ETL Overview for Analytics Data
Overview
Bonsai ingests raw, event-level first-party analytics data — including GA4, Adobe Analytics, Heap, or custom 1P tracking implementations — and standardizes it into a unified customer journey dataset for marketing attribution, incrementality modeling, and campaign analytics.
Analytics Platforms
GA4 BigQuery Export
The GA4 BigQuery Export provides raw event-level analytics data (sessions, events, traffic source metadata, device data, and commerce events) in BigQuery.
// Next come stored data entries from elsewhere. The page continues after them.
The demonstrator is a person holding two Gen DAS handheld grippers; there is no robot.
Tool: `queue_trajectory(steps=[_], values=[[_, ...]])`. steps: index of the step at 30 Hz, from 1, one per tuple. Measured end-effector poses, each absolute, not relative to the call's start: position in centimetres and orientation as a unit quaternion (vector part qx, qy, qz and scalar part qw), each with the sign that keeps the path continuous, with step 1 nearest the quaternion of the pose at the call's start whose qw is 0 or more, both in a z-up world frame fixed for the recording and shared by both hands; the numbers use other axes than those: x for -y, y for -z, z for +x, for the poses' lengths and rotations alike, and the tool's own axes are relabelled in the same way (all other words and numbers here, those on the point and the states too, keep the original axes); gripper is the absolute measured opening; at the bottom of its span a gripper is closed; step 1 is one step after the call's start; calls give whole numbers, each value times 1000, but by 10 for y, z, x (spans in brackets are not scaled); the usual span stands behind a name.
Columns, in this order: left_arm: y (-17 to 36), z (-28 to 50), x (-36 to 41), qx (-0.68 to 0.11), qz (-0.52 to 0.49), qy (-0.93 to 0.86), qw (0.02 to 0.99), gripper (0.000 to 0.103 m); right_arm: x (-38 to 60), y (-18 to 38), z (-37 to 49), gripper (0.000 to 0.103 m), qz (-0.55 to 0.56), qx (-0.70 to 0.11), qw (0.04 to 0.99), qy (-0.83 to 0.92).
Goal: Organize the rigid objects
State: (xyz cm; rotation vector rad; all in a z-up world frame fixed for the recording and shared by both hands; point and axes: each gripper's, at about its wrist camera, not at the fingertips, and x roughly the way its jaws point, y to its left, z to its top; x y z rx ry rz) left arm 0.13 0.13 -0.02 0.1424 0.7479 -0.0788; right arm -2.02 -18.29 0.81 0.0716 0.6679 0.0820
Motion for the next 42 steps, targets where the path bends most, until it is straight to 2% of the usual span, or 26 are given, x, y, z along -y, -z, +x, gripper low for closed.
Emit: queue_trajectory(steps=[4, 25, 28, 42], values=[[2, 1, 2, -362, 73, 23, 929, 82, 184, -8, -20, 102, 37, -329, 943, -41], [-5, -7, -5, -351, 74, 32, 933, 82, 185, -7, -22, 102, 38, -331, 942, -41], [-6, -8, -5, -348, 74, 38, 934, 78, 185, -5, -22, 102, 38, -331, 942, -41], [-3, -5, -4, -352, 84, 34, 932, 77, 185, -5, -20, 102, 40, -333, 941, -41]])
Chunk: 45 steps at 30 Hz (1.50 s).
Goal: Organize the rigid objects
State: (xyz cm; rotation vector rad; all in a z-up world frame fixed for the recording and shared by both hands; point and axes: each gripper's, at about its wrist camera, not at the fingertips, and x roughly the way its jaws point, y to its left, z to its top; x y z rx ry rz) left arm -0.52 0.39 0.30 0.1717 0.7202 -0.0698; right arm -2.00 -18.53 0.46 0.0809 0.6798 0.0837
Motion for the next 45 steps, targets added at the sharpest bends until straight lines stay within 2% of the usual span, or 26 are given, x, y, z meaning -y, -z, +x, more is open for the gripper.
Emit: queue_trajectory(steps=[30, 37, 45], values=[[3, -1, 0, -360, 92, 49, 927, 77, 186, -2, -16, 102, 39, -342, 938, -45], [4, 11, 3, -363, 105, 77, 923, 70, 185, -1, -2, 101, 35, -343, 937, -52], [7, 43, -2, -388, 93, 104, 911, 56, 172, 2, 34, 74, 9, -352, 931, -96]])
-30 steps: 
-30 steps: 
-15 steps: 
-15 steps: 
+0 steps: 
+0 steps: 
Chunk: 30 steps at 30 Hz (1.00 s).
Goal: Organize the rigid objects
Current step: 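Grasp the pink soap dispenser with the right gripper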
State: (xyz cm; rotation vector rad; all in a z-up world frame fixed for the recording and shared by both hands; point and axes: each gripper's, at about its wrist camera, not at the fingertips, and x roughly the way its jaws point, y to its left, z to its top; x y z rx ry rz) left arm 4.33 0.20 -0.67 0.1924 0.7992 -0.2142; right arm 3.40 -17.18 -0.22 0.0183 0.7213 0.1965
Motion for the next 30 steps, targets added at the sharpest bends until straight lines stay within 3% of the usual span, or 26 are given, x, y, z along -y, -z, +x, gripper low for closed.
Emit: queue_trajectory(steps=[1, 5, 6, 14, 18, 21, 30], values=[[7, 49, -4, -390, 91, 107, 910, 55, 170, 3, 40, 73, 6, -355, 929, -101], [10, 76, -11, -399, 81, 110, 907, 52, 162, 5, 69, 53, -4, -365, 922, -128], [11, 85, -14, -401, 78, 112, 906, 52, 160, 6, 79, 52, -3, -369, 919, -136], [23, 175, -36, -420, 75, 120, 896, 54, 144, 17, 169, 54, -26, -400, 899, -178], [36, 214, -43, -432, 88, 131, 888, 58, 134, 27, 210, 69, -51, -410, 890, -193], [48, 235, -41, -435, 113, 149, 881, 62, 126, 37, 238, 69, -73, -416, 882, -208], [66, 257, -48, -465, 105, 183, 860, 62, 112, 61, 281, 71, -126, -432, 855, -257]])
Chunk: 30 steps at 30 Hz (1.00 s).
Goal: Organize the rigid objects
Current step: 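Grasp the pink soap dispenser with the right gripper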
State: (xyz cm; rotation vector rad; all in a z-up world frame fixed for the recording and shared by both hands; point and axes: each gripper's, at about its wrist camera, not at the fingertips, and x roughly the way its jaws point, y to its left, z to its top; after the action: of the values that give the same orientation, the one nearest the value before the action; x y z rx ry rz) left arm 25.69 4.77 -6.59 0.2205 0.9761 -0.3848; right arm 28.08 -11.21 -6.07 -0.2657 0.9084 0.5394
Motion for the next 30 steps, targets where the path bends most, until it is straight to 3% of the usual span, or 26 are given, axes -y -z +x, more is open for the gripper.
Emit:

Bonsai uses this export as an upstream source of truth for web and app behavioral touchpoints.
API documentation: This connector leverages the Google Analytics BigQuery Export Integration
Adobe Analytics Data Feed
The Adobe Analytics Data Feed provides raw, hit-level event data (page views, custom events, eVars, props, traffic source metadata, device data, and commerce events) delivered via cloud storage or API extraction. Bonsai uses this raw export as an upstream source of truth for web and app behavioral touchpoints.
API documentation: This connector leverages the Adobe Analytics Data Feed and Reporting APIs
Heap Data Export
Heap provides raw, event-level behavioral data (user interactions, page views, custom events, properties, traffic attribution metadata, and user identifiers) via warehouse sync or API export. Bonsai ingests this event-level export as a first-party behavioral source to construct standardized customer journey paths.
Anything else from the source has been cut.